Scribble at 2024-12-25 10:12:06 Last modified: unmodified
会社の問い合わせフォームの運用方針というのは、僕がなかば決めていて、それは僕自身がフォームのシステムを書いて実装し、ウェブ・サーバも運用しているのに加えて、取得した個人情報の扱いについても Chief Privacy Officer として取り扱い方針の策定・起案について全権を握っているからでもある。つまるところ内部監査や最終承認を除いては、ほとんど僕の裁量によって運用されている。大袈裟な言い方だが、たいていの中小企業で「ワンオペ情シス」になっていれば、誰だってこうなる。僕のようにシステム開発からビジュアル・デザイン、果てはプライバシーマークに準拠した情報管理にいたるまで、桁違いの技術力とデザイン力と知識と実績があれば、なおさらというものであろう。
んがしかしだね。企業の問い合わせフォームをどう運用するかという話題について、情報セキュリティから UX デザイン、PR やマーケティングや個人情報の管理にいたるまで、言っちゃ悪いが僕と同じていどの広範な管掌をカバーして解説している人など、古今東西を探してもいないわけである。フォームの開発とか、フォームの UI デザインとか、そういった個々のテーマについては各論を書いている(たいていはレベルの低い)人はいるが、それらも何らかの見識なり経験なり実証的な根拠があってのものではなく、言わば場末のデザイン会社で積み上がっただけの些末なノウハウにすぎない。なので、もう2005年くらいには、問い合わせフォームに関する体系的な運用の知見というものは、何を調べて考えたらいいかというポイントについては殆ど exhaustive に列挙できる状況だったにもかかわらず、それから20年が経過しても、日本なんていう辺境国家の実務家どころか海外でも碌な業績が積み上がっていないという状況にある。現に、
・Jon James, Andy Beaumont, Jon Stephens, and Chris Ullman, Usable Forms for the Web. (2002)

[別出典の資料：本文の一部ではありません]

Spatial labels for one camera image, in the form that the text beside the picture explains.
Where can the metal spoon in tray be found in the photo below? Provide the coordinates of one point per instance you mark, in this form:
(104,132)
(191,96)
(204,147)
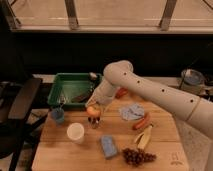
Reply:
(93,76)

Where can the green plastic tray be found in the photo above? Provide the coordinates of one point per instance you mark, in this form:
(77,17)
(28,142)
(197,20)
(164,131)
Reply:
(69,85)

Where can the black office chair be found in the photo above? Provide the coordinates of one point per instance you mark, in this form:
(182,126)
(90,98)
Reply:
(14,129)

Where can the blue sponge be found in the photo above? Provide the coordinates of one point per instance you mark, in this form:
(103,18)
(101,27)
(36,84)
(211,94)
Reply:
(108,146)

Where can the dark red grape bunch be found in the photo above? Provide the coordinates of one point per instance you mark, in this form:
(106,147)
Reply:
(137,157)

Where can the dark spatula in tray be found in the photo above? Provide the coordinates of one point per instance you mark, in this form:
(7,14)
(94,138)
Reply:
(80,98)

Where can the orange red bowl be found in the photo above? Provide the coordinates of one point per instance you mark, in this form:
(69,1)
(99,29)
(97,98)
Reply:
(121,92)

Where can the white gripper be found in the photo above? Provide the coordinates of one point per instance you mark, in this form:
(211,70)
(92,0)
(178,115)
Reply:
(99,97)

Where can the white plastic cup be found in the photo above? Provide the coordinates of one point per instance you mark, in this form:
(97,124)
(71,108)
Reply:
(75,133)

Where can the yellow red apple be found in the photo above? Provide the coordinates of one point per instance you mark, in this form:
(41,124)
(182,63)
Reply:
(93,112)

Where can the small metal cup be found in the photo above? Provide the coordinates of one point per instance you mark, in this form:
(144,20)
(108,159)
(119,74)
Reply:
(94,122)

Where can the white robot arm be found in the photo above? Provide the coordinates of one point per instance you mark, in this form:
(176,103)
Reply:
(196,111)

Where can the orange carrot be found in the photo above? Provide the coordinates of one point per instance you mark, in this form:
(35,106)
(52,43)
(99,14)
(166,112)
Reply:
(141,123)

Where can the light blue crumpled cloth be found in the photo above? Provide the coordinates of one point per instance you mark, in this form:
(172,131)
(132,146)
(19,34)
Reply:
(132,112)

・Caroline Jarrett, Gerry Gaffney, Forms that Work: Designing Web Forms for Usability. (2008)
あるいは国内でも一冊だけフォームについて書かれた本があったはずだが、いずれにしても数は非常に少ないし、これだけ UX だなんだと世界中で言われていながら誰も論じようとしない。だが、それは仕方のないことでもあろう。いままで述べてきたように、問い合わせフォームの運用と言っても広範な知識や技術が必要となるため、実装技術や情報セキュリティや個人情報保護について無知なデザイナーに議論できるものではないし、逆にデザインなどかけらも興味がないコーダにだって議論できない。あるいは JIS の書類や社内規程の文書をいじくりまわしている事務屋にはフォームを作る実務工程に関わるスキルすら欠落しているわけで、これらを十分に全て兼ね備えている人など殆どいないわけである。僕は、もちろんそういう話題についてなにか書けるかもしれないが、いまのところ二つの理由があって書いていない。
まず、僕自身が自分の仕事で関わる以外に自分の知識や技術を他人に説明し解説する必要を感じていないということ。しかも無償で解説するとなればなおさらだ。かといって、電子書籍にして販売するかと言われても、そもそも僕は他人に解説する必要を感じていないのだから、書く気もない。ただ、問い合わせフォーム一つを論じるにも、これだけの準備が必要だと説明するていどのことはできる。しかも無償でだ。こういう文章を参考にしてインチキな本をインチキ(どころか、例の FUNAI の一件で反社の舎弟疑惑すら噂されている)経営者の秀和システムあたりから出そうとする人間がいるかもしれないが、ありがたく思ってもらいたいね。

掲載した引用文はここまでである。